Viernes 27 de Diciembre

Reflexión sobre el Evangelio

El cuarto Evangelio destaca que, aunque fueron las mujeres, y en concreto María Magdalena, las primeras en llegar al sepulcro son los Apóstoles los primeros en entrar y percibir los detalles externos que muestran que Cristo ha resucitado (el sepulcro vacío, los lienzos «caídos», el sudario aparte). Dar testimonio de este hecho será punto esencial de la misión que les encomendará Cristo: «Seréis mis testigos en Jerusalén… y hasta los confines de la tierra» (Hch 1,8).

Meditación

El discípulo a quien amaba

I. Sabemos de san Juan que desde que conoció al Señor, no le abandonó jamás. Cuando ya anciano escribe su Evangelio, no deja de anotar la hora en la que se produjo el primer encuentro con Jesús: Era alrededor de la hora décima (Jn 1, 39), las cuatro de la tarde. No tendría aún veinte años cuando correspondió a la llamada del señor (Santos Evangelios, EUNSA), y lo hizo con el corazón entero, con un amor indiviso, exclusivo. Toda la vida de Juan estuvo centrada en su Señor y Maestro; en su fidelidad a Jesús encontró el sentido de su vida. Ninguna resistencia opuso a la llamada, y supo estar en el Calvario cuando todos los demás habían desaparecido. Así ha de ser nuestra vida: Jesús espera de cada uno de nosotros una fidelidad alegre y firme, como fue la del Apóstol Juan. También en los momentos difíciles.

II. Junto con Pedro, san Juan recibió del Señor particulares muestras de amistad y de confianza. El Evangelista se cita discretamente a sí mismo como el discípulo a quien Jesús amaba (Jn 13, 23; 19, 26 etc.). La suprema expresión de confianza en el discípulo amado tiene lugar cuando, desde la Cruz, el Señor le hace entrega del amor más grande que tuvo en la tierra: su santísima Madre (Jn 19, 26-27).
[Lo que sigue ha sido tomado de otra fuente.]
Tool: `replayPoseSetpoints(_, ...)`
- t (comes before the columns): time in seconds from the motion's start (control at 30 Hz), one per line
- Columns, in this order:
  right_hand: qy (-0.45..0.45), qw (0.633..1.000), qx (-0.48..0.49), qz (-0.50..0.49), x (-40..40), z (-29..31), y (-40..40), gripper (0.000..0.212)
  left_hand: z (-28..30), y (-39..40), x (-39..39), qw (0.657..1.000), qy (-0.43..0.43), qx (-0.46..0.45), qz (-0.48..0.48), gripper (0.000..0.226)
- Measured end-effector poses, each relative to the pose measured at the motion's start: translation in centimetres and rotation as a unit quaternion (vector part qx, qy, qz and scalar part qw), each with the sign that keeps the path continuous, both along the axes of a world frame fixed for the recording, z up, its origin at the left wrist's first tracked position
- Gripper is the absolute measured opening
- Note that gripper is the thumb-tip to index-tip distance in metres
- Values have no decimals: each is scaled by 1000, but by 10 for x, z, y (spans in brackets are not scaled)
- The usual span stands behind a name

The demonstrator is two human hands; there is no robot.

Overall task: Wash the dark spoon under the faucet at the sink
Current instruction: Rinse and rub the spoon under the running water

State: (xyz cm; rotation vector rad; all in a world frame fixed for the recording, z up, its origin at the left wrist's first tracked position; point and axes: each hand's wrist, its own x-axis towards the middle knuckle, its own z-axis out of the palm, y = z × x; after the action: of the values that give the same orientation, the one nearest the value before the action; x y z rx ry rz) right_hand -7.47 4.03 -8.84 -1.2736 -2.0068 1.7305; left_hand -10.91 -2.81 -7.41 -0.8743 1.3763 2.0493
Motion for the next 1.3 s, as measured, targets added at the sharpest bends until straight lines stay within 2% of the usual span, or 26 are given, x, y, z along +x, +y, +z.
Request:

Hoy, en su festividad, miramos a San Juan con una santa envidia por el inmenso don que le entregó el Señor, y a la vez hemos de agradecer los cuidados que con Ella tuvo hasta el final de sus días aquí en la tierra. Hemos de aprender de él a tratar a nuestra Madre con confianza: Juan recibe a María, la introduce en su casa, en su vida. El Evangelio, al relatarnos la vida de Juan, nos invita a todos los cristianos para que pongamos también a María en nuestra vida.III. Hemos de pedirle a San Juan que nos enseñe a distinguir el rostro de Jesús en medio de las realidades en las que nos movemos, porque Él está muy cerca de nosotros y es el único que puede darle sentido a lo que hacemos. San Juan nos insiste en mantener la pureza de la fe y la fidelidad del amor fraterno (Santos Evangelios, EUNSA). Ya anciano repetía a sus discípulos continuamente: ‘Hijitos, amaos los unos a los otros’. Le preguntaron por su insistencia en repetir lo mismo, y respondía: ‘Este es el mandamiento del Señor y, si se cumple, él solo basta’. Le pedimos a San Juan que nos enseñe a tratar a la Virgen y a los que están a nuestro alrededor, con el mismo amor que él trató a los que estaban cerca de él.